→ TASK GOAL
Note each line of the entries that includes "pole". Then copy those lines.

→ EXERCISE DATA

------------------------------------------------------------------------

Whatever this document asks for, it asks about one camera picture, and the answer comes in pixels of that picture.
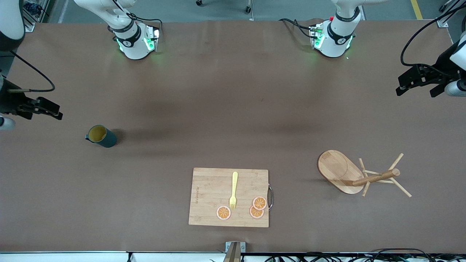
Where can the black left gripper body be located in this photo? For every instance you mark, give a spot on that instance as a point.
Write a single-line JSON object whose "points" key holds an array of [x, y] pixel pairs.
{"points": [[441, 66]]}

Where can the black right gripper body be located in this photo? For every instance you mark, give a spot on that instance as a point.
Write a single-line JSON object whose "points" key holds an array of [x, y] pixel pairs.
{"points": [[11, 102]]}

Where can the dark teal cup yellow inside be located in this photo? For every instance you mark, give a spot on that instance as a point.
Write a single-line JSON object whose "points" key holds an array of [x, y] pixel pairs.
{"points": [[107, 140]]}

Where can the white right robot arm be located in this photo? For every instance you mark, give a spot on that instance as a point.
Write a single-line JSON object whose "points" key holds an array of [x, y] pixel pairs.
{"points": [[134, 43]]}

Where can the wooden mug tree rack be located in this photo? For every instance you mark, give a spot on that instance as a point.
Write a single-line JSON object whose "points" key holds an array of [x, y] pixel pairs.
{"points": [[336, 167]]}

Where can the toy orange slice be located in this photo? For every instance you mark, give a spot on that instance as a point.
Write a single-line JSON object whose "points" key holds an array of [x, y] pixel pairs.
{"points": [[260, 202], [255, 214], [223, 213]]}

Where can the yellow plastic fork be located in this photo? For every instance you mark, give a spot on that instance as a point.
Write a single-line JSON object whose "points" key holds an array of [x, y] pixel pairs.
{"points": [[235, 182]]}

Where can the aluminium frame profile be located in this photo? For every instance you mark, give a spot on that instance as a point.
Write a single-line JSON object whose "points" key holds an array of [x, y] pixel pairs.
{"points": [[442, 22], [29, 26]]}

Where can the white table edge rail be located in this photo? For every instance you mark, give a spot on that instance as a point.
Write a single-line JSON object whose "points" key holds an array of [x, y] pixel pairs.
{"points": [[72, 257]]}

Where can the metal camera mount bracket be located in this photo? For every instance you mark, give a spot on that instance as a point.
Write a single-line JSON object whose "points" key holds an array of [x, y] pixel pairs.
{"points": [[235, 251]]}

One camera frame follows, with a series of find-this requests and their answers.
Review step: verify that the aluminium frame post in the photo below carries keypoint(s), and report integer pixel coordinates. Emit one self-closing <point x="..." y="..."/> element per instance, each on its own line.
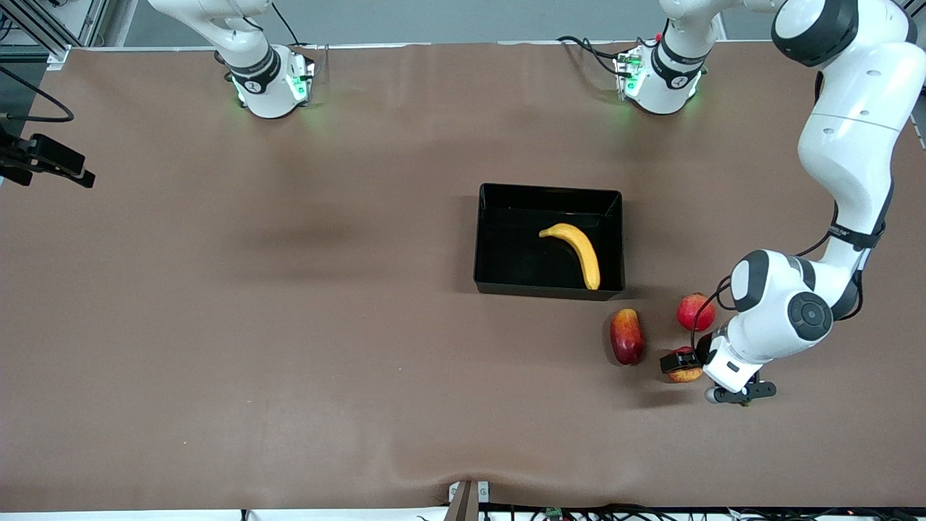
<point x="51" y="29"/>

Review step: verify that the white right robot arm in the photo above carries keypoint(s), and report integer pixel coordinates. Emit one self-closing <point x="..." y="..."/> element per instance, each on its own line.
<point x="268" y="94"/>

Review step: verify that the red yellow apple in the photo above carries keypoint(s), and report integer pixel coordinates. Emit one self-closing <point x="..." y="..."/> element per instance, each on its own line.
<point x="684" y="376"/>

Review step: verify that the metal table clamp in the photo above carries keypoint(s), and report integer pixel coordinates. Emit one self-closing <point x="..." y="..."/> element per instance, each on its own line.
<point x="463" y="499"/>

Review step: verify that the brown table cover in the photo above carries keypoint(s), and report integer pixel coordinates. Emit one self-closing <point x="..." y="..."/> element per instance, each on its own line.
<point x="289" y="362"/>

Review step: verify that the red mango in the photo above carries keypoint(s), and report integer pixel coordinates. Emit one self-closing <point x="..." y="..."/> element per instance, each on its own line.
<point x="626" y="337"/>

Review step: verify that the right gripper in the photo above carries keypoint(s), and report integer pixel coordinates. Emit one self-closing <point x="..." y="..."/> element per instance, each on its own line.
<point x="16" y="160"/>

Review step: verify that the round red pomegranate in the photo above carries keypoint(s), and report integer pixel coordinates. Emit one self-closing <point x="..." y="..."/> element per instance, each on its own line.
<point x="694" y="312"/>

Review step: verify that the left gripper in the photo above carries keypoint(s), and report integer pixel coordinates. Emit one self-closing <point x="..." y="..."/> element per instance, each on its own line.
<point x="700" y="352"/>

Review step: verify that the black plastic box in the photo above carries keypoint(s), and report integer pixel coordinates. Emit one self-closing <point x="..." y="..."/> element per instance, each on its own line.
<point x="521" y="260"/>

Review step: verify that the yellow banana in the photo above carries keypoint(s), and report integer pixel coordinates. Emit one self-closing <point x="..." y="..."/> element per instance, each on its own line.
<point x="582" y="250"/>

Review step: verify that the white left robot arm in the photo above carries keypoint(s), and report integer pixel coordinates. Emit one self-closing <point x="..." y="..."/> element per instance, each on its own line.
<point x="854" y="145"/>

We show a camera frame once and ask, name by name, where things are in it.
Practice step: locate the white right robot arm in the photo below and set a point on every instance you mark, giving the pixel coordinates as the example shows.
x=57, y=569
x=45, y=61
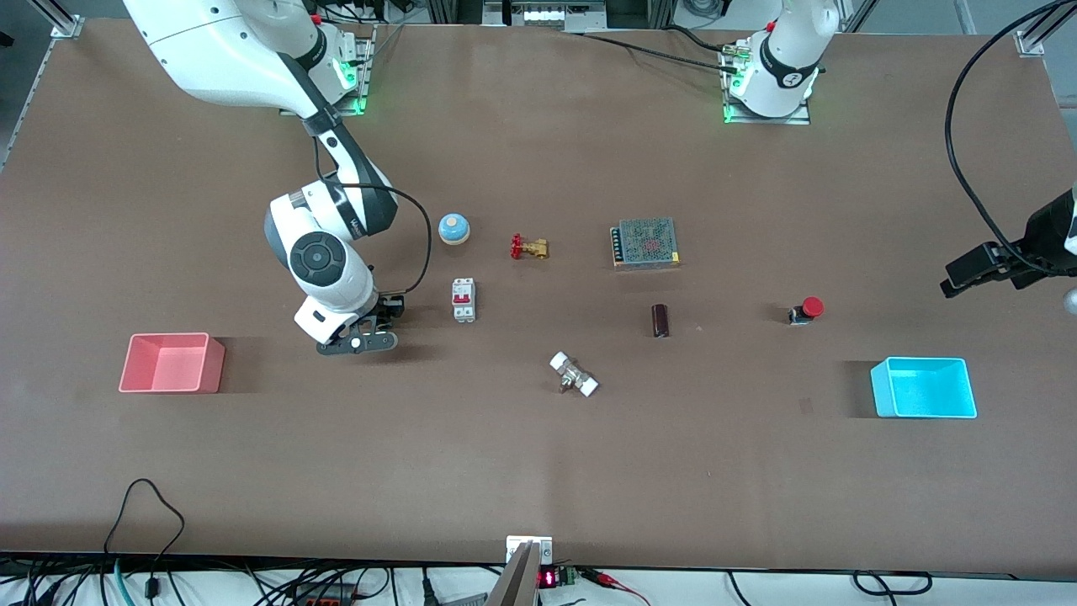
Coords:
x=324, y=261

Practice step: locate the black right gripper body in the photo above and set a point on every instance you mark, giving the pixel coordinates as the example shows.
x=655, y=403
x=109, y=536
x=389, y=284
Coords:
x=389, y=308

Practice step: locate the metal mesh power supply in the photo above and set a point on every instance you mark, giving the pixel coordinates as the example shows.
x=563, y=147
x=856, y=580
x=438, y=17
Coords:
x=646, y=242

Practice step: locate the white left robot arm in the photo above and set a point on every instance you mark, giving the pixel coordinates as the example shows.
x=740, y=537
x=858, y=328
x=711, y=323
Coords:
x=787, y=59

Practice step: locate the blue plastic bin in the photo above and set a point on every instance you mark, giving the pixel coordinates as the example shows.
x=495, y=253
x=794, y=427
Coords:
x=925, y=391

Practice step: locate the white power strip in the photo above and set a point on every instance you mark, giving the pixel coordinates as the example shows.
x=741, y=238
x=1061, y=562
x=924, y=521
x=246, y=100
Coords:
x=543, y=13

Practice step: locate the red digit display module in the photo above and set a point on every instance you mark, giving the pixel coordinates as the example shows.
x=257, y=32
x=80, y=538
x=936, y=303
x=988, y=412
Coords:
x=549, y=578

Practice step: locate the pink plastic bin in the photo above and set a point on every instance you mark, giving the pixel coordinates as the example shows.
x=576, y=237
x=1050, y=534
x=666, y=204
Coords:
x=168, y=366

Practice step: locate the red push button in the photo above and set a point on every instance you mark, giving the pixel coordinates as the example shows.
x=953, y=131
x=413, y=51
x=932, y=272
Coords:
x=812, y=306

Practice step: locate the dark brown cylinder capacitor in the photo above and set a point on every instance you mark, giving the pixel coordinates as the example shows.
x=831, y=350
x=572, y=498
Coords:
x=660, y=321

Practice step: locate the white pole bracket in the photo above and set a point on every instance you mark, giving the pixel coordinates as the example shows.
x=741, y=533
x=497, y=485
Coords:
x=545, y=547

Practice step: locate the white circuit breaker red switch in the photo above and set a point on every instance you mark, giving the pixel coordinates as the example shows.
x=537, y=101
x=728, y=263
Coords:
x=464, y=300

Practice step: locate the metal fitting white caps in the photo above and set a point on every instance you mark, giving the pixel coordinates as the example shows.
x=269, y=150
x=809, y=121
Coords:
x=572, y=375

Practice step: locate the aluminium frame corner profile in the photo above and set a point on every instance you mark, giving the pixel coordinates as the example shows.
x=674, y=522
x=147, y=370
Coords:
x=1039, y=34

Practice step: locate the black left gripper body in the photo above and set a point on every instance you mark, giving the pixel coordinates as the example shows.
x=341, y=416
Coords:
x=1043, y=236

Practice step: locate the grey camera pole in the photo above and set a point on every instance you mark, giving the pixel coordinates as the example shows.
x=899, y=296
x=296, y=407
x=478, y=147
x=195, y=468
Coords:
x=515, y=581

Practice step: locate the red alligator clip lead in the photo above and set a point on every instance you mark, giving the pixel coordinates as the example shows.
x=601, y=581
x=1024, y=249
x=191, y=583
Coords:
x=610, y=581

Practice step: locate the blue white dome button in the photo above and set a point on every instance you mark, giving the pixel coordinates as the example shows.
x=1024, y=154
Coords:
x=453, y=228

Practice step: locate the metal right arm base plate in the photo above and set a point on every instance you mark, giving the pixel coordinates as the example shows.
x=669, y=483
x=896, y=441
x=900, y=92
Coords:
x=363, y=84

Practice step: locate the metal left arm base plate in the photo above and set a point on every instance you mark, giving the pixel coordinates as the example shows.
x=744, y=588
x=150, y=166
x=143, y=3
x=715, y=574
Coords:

------------------------------------------------------------------------

→ RESULT BELOW
Practice step: locate the white pole bracket in the photo above and set a point on every instance you mark, giving the pixel coordinates as the example shows.
Practice step: locate the grey camera pole in the photo above and set a point on every instance you mark, giving the pixel coordinates as the example shows.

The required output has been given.